ACTIVITY
The exercise calls for a faithful copy of all the data.

COLLECTED MATERIAL
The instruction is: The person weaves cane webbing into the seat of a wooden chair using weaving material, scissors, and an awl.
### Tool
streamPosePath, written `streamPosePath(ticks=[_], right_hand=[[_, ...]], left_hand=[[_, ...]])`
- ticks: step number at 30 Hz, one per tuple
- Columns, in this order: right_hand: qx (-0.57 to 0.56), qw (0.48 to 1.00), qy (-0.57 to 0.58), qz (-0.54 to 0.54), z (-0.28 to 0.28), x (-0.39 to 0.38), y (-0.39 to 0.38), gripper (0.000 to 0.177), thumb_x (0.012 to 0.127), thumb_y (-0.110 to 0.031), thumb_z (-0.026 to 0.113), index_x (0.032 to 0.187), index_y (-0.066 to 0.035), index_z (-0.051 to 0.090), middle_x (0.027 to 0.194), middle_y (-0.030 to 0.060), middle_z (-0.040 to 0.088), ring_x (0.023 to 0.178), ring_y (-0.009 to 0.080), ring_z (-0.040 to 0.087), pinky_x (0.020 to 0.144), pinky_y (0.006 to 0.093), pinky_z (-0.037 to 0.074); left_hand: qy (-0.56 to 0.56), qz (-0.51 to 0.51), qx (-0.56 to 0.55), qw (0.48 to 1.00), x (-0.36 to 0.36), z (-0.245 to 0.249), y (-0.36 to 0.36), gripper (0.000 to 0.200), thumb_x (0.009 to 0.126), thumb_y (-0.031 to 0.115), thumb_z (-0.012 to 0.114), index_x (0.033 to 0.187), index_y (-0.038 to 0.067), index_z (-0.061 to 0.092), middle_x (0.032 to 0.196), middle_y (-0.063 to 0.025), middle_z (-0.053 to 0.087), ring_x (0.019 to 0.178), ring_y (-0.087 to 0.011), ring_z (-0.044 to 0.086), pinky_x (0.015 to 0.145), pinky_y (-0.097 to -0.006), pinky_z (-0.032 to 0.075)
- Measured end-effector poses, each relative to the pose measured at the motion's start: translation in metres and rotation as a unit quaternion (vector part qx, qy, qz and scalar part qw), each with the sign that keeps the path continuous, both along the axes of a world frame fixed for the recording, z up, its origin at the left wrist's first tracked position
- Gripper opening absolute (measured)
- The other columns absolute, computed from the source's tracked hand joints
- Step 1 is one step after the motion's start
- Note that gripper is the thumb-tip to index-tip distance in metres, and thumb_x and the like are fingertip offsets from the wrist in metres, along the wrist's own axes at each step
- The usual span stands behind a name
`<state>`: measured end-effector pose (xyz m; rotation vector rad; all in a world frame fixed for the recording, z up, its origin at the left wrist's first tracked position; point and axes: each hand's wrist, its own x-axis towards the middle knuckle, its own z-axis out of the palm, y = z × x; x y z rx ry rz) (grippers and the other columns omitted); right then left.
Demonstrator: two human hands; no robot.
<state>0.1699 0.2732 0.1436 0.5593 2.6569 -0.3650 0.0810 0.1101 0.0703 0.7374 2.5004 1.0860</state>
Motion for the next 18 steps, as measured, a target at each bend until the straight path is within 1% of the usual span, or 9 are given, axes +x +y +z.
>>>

SOLUTION TO THE EXERCISE
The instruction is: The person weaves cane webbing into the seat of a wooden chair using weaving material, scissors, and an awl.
### Tool
streamPosePath, written `streamPosePath(ticks=[_], right_hand=[[_, ...]], left_hand=[[_, ...]])`
- ticks: step number at 30 Hz, one per tuple
- Columns, in this order: right_hand: qx (-0.57 to 0.56), qw (0.48 to 1.00), qy (-0.57 to 0.58), qz (-0.54 to 0.54), z (-0.28 to 0.28), x (-0.39 to 0.38), y (-0.39 to 0.38), gripper (0.000 to 0.177), thumb_x (0.012 to 0.127), thumb_y (-0.110 to 0.031), thumb_z (-0.026 to 0.113), index_x (0.032 to 0.187), index_y (-0.066 to 0.035), index_z (-0.051 to 0.090), middle_x (0.027 to 0.194), middle_y (-0.030 to 0.060), middle_z (-0.040 to 0.088), ring_x (0.023 to 0.178), ring_y (-0.009 to 0.080), ring_z (-0.040 to 0.087), pinky_x (0.020 to 0.144), pinky_y (0.006 to 0.093), pinky_z (-0.037 to 0.074); left_hand: qy (-0.56 to 0.56), qz (-0.51 to 0.51), qx (-0.56 to 0.55), qw (0.48 to 1.00), x (-0.36 to 0.36), z (-0.245 to 0.249), y (-0.36 to 0.36), gripper (0.000 to 0.200), thumb_x (0.009 to 0.126), thumb_y (-0.031 to 0.115), thumb_z (-0.012 to 0.114), index_x (0.033 to 0.187), index_y (-0.038 to 0.067), index_z (-0.061 to 0.092), middle_x (0.032 to 0.196), middle_y (-0.063 to 0.025), middle_z (-0.053 to 0.087), ring_x (0.019 to 0.178), ring_y (-0.087 to 0.011), ring_z (-0.044 to 0.086), pinky_x (0.015 to 0.145), pinky_y (-0.097 to -0.006), pinky_z (-0.032 to 0.075)
- Measured end-effector poses, each relative to the pose measured at the motion's start: translation in metres and rotation as a unit quaternion (vector part qx, qy, qz and scalar part qw), each with the sign that keeps the path continuous, both along the axes of a world frame fixed for the recording, z up, its origin at the left wrist's first tracked position
- Gripper opening absolute (measured)
- The other columns absolute, computed from the source's tracked hand joints
- Step 1 is one step after the motion's start
- Note that gripper is the thumb-tip to index-tip distance in metres, and thumb_x and the like are fingertip offsets from the wrist in metres, along the wrist's own axes at each step
- The usual span stands behind a name
`<state>`: measured end-effector pose (xyz m; rotation vector rad; all in a world frame fixed for the recording, z up, its origin at the left wrist's first tracked position; point and axes: each hand's wrist, its own x-axis towards the middle knuckle, its own z-axis out of the palm, y = z × x; x y z rx ry rz) (grippers and the other columns omitted); right then left.
Demonstrator: two human hands; no robot.
<state>0.1699 0.2732 0.1436 0.5593 2.6569 -0.3650 0.0810 0.1101 0.0703 0.7374 2.5004 1.0860</state>
Motion for the next 18 steps, as measured, a target at each bend until the straight path is within 1% of the usual span, or 9 are given, axes +x +y +z.
>>>

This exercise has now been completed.